En effet, les forces armées de la RDC ont mené, aux premières heures de ce mercredi, une frappe de drone dans la zone de Himbi, à Goma. L'attaque a coûté la vie à Karine Buisset, employée française qui travaillait pour le Fonds des Nations unies pour l'enfance (UNICEF).
" Une humanitaire française de l'UNICEF a été tuée à Goma. À sa famille, à ses proches, à ses collègues, j'adresse le soutien et l'émotion de la Nation. J'appelle au respect du droit humanitaire et des personnels qui sont sur place et qui s'engagent pour sauver des vies ", a tweeté le Président français sur X ce mercredi 11 mars 2026.
Des images vidéo provenant du site montrent un bâtiment lourdement endommagé, les autorités congolaises ayant cru y frapper entre autres, les dirigeants du groupe rebelle AFC/M23, selon plusieurs sources.
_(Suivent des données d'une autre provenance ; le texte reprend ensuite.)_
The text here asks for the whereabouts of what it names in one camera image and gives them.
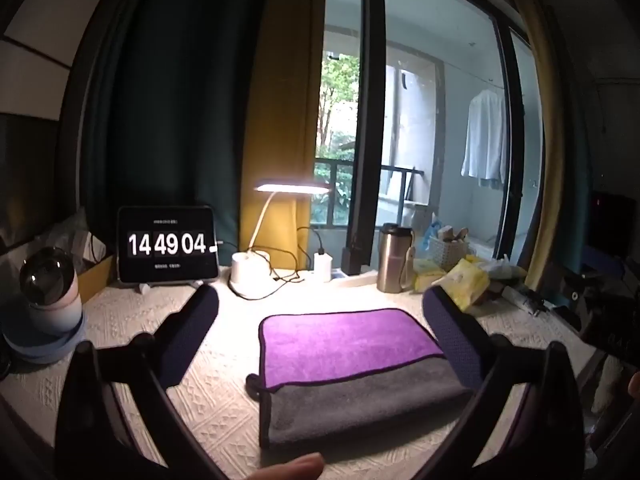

Lawrence Kanyuka, porte-parole du groupe, a confirmé la mort de trois personnes dans l'attaque, dont la ressortissante française.
Quant à Bertrand Bisimwa, le coordonnateur adjoint, il a fermement condamné l'attaque, affirmant qu'elle visait effectivement les dirigeants de la coalition rebelle et l'ancien président Kabila.
" Au regard de la proximité des lieux pilonnés avec les résidences de certaines personnalités politiques, il est clair et évident que l'ancien Président de la République, le Sénateur Joseph Kabila, et le coordinateur politique de l'AFC/M23, Corneille Nangaa, étaient la cible ", a-t-il déclaré sur X.
Alors que toutes les parties prenantes aux différents processus de paix en RDC exhortent Kinshasa à privilégier le dialogue politique et une solution pacifique à la crise, Kinshasa, pour sa part, assure " être déterminé à reprendre par la force les territoires contrôlés par l'AFC/M23 ".
Par ailleurs, le Centre national congolais de cybersécurité (CNC) aurait été utilisé pour tracer les téléphones de certains dirigeants de l'AFC/M23 ainsi que de l'ancien président Joseph Kabila, facilitant ainsi les frappes de drones, selon les informations disponibles.